Programme Partner: National Parks Board and National University of Singapore
The Comprehensive Marine Biodiversity Survey I (CMBS I) was launched in 2010 and concluded successfully in 2015. During that time, two major expeditions to study the northern and southern shores of Singapore, involving global and local experts and 478 volunteers to intertidal mudflats, soft-bottom areas, and coral reefs were completed. CMBS I led to the discovery of 37 species new to science and more than 300 species new to Singapore.
To further the good work done in CMBS I, a second five-year survey of Singapore's marine biodiversity is needed and CMBS II will commence in mid-2023 with the objective to plug knowledge gaps identified from CMBS I that are crucial for the future of our national development and nature conservation thrusts.

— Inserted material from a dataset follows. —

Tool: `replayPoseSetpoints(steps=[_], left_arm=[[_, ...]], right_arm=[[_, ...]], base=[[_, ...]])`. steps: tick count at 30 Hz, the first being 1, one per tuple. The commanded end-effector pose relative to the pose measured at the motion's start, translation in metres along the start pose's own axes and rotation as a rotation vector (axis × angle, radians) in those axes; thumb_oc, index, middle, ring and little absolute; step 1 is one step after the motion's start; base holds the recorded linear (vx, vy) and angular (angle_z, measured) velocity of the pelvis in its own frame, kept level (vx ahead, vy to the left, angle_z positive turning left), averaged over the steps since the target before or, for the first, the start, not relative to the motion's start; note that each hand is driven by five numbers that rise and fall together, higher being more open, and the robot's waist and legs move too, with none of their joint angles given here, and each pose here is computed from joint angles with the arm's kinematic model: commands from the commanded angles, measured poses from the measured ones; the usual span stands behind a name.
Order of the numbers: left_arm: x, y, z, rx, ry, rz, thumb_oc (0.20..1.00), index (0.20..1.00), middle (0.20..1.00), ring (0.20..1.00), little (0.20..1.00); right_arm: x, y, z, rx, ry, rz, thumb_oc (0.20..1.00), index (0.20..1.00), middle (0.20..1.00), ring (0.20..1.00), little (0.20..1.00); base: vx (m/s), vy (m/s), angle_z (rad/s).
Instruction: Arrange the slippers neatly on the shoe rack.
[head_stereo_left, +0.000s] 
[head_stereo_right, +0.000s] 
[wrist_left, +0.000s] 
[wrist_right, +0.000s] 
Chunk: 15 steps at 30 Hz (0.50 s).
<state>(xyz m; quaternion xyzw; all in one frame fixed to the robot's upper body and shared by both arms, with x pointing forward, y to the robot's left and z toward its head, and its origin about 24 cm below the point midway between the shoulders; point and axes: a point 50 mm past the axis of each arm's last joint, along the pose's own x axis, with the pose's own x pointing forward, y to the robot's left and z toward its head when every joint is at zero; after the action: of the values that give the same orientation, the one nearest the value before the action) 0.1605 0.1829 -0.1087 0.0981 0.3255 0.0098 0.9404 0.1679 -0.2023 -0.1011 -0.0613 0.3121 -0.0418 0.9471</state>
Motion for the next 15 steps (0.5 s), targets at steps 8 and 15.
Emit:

CMBS II aims to establish a biodiversity baseline of local key marine areas that may be impacted by future developments such as land reclamation and coastal protection against sea-level rise. This information will enable planners and policymakers to make better informed decisions and identify critical areas to safeguard and develop necessary mitigative measures where future development is inevitable.
The knowledge to be gained is also critical to understanding the future impacts of key problems associated with climate change, like sea-level rise and increasing sea surface temperatures, which threaten to upset the ecology of our seas and coastlines. This will have long term impact to humans in many areas such as tourism, food supplies, transportation and many more.